> [ASSIGNMENT] Output must match the data below exactly from its first line through the line that contains "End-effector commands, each", with no other line.

> [DATA FOR REVIEW]
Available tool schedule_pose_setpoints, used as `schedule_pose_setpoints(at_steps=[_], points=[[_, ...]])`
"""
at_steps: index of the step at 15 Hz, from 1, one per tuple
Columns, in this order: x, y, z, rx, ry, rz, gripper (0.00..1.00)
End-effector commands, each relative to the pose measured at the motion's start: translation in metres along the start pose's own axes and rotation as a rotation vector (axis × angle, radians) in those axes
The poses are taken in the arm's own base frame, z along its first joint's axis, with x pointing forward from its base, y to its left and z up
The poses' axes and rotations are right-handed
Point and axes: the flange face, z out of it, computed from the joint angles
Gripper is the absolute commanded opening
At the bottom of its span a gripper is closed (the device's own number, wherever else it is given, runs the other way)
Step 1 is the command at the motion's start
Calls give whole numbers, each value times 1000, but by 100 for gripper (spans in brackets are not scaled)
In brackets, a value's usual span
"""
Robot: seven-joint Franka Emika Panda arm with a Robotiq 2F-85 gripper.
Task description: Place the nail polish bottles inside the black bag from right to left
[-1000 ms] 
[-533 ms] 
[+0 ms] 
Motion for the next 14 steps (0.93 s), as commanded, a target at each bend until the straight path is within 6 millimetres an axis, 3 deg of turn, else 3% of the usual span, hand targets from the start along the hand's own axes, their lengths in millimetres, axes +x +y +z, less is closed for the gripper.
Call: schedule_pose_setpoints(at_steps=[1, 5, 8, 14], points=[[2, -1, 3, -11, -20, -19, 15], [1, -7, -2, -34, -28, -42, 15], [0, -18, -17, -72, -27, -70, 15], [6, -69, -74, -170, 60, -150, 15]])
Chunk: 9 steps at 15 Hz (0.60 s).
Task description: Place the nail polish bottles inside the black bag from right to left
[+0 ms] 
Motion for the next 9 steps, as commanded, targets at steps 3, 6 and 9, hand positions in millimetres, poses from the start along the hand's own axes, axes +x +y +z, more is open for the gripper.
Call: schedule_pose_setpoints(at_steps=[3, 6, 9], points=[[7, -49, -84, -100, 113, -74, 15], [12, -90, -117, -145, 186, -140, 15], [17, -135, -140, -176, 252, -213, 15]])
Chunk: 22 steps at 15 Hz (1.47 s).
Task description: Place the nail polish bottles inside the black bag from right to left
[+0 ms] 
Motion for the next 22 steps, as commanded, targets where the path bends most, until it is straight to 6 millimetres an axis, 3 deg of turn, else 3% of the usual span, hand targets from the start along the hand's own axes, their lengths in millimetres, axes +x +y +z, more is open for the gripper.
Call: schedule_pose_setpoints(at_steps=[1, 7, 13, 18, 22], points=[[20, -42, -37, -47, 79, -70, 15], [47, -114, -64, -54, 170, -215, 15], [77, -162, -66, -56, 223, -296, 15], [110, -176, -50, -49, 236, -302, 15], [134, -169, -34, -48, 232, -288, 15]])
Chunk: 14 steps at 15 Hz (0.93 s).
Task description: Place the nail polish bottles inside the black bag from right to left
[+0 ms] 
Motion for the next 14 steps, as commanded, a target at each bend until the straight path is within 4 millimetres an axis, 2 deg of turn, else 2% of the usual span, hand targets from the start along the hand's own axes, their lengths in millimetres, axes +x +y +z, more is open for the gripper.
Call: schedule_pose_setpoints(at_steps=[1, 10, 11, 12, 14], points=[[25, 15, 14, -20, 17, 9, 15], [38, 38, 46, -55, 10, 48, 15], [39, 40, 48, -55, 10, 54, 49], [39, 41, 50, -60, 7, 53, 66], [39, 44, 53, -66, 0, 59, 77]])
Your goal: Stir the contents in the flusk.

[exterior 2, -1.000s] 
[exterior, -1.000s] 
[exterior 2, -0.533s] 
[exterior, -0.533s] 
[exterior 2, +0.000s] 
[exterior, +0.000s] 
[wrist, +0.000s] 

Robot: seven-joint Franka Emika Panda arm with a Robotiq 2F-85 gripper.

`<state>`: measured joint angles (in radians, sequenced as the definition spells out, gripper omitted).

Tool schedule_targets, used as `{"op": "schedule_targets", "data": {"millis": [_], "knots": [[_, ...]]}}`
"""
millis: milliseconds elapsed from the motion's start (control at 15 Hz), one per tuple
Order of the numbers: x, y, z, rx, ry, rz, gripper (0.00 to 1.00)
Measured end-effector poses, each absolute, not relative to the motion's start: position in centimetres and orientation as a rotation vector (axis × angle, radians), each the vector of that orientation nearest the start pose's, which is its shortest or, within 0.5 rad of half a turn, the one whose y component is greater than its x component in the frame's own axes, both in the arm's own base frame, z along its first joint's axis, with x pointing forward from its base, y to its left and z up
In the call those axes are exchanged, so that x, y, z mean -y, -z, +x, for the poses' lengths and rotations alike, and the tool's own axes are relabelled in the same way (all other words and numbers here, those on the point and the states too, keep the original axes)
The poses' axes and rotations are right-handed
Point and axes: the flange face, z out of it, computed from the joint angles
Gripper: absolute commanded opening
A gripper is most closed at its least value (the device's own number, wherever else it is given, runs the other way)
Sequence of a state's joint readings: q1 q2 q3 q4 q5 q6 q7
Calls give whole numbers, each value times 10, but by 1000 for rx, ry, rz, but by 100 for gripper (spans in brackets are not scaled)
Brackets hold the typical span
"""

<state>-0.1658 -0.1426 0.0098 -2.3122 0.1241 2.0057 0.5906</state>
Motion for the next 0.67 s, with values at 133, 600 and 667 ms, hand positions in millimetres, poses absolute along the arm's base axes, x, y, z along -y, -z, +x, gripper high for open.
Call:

> [YOUR RESPONSE]
Available tool schedule_pose_setpoints, used as `schedule_pose_setpoints(at_steps=[_], points=[[_, ...]])`
"""
at_steps: index of the step at 15 Hz, from 1, one per tuple
Columns, in this order: x, y, z, rx, ry, rz, gripper (0.00..1.00)
End-effector commands, each relative to the pose measured at the motion's start: translation in metres along the start pose's own axes and rotation as a rotation vector (axis × angle, radians) in those axes

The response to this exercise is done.